What an incredible autumn morning. This weather feels like no September that I can recall. Certainly not any September this far north. While I dream of butternut squash soup and cinnamon spiced things, I figure I might as well enjoy these warm, lazy mornings and make something special. So I am slowly baking a chocolate cake and leaving it as a surprise for a friend who put me up for the night. It's a getting random things done sort of day, so I get up early, clean her kitchen (which she will love even more than the cake, I imagine) and then get down to business.
This recipe came to me from a wonderful cookbook called The World Food Cafe, by Chris and Carolyn Caldicot. These two have traveled the world, seeking out authentic, inspired vegetarian dishes from Africa, India, and Asia. They have a restaurant in London that is spoken very highly of in online reviews from veggie sites, and I am eager to try the place myself next time I am in town. The Caldicots round out their beautifully photographed cookbook with a recipe that seems to come somewhat out of the blue. At the very end of the dessert seciond, before the ingredient guide and index there is a recipe for French Chocolate cake, or flourless chocolate cake. This cake, they write, is a staple for dessert in their resto, and so they thoughtfully listed it in their book. And lucky for me they did!

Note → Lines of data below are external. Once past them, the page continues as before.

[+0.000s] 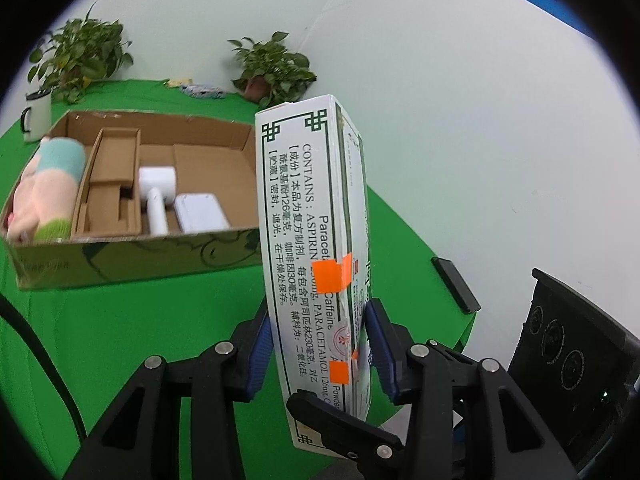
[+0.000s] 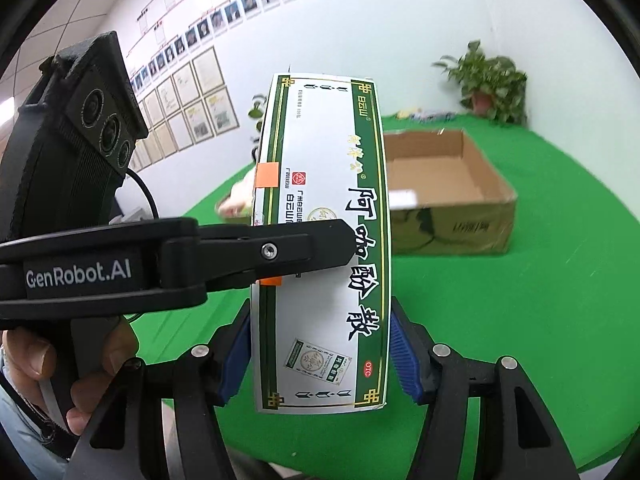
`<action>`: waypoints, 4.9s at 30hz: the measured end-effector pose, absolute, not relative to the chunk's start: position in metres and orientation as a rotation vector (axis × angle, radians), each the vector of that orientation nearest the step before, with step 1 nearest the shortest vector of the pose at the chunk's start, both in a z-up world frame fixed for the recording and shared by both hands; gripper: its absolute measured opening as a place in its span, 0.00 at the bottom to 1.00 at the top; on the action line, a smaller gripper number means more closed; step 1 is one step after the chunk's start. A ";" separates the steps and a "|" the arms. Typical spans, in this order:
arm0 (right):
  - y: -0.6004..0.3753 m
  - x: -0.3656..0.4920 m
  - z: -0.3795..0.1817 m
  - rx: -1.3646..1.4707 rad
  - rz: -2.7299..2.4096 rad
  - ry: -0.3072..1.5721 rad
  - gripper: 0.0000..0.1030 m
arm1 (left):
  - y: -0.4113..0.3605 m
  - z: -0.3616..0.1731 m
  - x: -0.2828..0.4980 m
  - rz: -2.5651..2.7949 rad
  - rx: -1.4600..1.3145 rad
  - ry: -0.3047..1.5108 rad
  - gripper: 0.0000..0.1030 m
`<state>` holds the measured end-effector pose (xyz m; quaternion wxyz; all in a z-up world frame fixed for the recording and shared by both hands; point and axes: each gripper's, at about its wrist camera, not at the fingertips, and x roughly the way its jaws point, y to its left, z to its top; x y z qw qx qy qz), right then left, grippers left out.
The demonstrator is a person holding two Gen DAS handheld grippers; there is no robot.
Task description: Organize objects
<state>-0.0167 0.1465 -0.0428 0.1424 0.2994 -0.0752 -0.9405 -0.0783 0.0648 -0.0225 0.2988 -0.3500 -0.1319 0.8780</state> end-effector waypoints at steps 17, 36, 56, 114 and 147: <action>0.169 -0.045 0.060 0.722 -2.851 -0.126 0.57 | 0.077 0.053 -0.127 2.306 -0.752 -0.327 0.41; 0.201 -0.215 0.080 0.895 -2.807 -0.136 0.57 | 0.082 0.054 -0.248 2.284 -0.869 -0.369 0.42; 0.217 -0.355 -0.014 1.253 -2.645 -0.171 0.57 | 0.083 -0.038 -0.337 2.186 -1.166 -0.510 0.42; 0.200 -0.349 -0.081 1.500 -2.645 -0.090 0.92 | -0.011 -0.024 -0.224 2.871 -0.966 -0.102 0.67; 0.146 -0.269 -0.100 0.861 -3.063 0.037 1.00 | -0.030 -0.102 -0.203 3.205 -0.916 0.031 0.99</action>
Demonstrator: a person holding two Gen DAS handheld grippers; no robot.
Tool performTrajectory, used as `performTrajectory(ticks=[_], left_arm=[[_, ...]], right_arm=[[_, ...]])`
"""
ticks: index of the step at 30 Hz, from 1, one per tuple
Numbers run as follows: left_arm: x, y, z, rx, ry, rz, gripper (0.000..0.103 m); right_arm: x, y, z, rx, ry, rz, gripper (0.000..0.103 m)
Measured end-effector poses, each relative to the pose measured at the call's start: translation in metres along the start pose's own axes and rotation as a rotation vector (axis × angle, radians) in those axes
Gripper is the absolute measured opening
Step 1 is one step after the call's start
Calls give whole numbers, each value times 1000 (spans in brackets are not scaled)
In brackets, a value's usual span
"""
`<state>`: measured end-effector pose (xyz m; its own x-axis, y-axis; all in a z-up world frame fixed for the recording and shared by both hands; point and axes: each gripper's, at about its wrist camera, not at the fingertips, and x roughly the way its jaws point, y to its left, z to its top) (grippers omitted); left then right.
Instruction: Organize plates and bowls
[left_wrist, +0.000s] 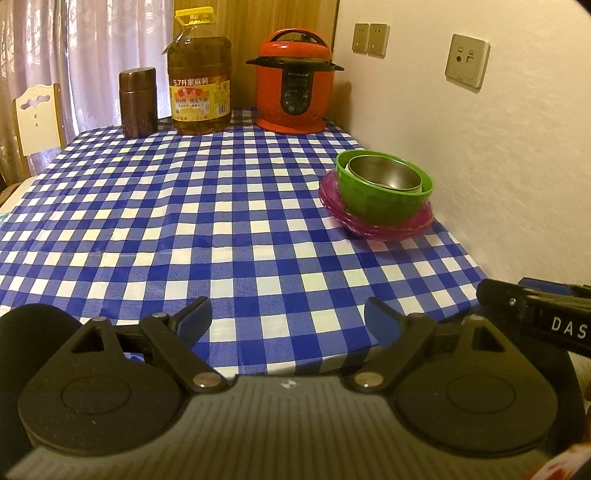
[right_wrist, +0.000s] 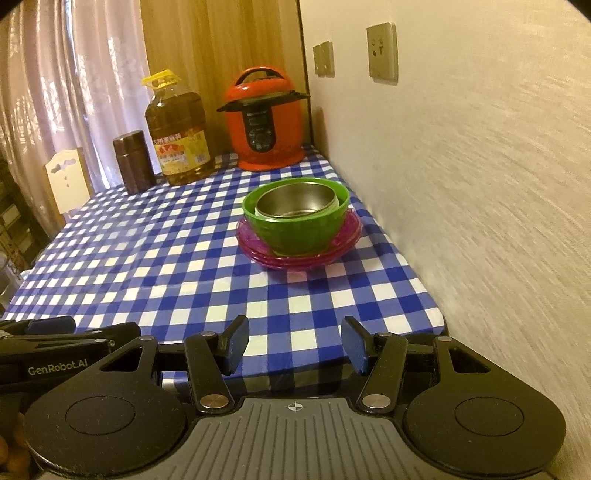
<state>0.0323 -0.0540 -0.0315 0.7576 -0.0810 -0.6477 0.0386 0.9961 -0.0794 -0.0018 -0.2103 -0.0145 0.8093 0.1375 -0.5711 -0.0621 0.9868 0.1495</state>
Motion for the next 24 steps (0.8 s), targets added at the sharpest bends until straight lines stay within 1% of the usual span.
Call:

The cake is beautiful to will into its practically perfect existence. Simple, pure ingredients will always improve the quality of the dish being prepared, so I would always recommend substituting organic, locally, and or ethically produced food. Chocolate, butter, sugar, and eggs are just a few things that you are going to have on hand in your kitchen anyway. So why not try to be conscientious about where they come from. The bottom line of this aside is this: every little bit helps and the cake will taste better using better ingredients, not to mention the feeling such efforts instill in you.
Now, returning to the cake. watching the chocolate and butter melt and combine in a double boil gives you the indication that what you are making here is something special. The velvety mixture that results is every bit as decadent as the cake will be. Today I whipped the egg whites by hand, with a little help from my friends when my arms got too tired, which is in itself a magical sight to behold. Watching a substance change its constitution in front of your eyes is like watching a baby take its first steps (I imagine) and even though electric beaters get the job done faster, hand whisking will give you an appreciation for what those egg whites have just been through in order to puff up and remain suspended in stiff peaks. Adding sugar and yolks creates a rich, dense, custardy mixture. Then the chocolate and butter are combined with the egg and sugar. Darkness and light mingle together, swirling and marbling around the bowl as they combine and incorporate, fusing bittersweet chocolate with granulated sugar and eggs and milk. The whole mess goes into a greased spring-form pan and down into the hot oven.
While the cake does its thing I make notes on what's just occurred. I walk in my friend's garden, examining late summer tomatoes and basil. I clean up after myself, taking secret glee in cleaning the dishes in my own special order, knowing that I'm doing something nice for someone and she doesn't even know it. I sit and think and sip tea, watching over my beautiful cake as it does something amazing. With about ten minutes to go, I look inside the oven and see that the cake has been utterly transformed over the last hour of baking. From its humble start as a few simple ingredients, into a rich, liquid, velvety batter, to this puffed up, important, remarkably metamorphosed object in the presence of heat and time - I realize how baking is both science and wonderment all at once - to ultimately form cracks along its puffed up surface. These cracks will later become delicious when I take the cake out of the oven and the chocolate tower descends into dense, sunken secrets. This is not a souffle that wants to stay puffed for presentation's sake. This cake longs to retreat into the depths of the pan, sinking deeper into itself, into the dark chocolate places. This is a cake for an autumnal afternoon.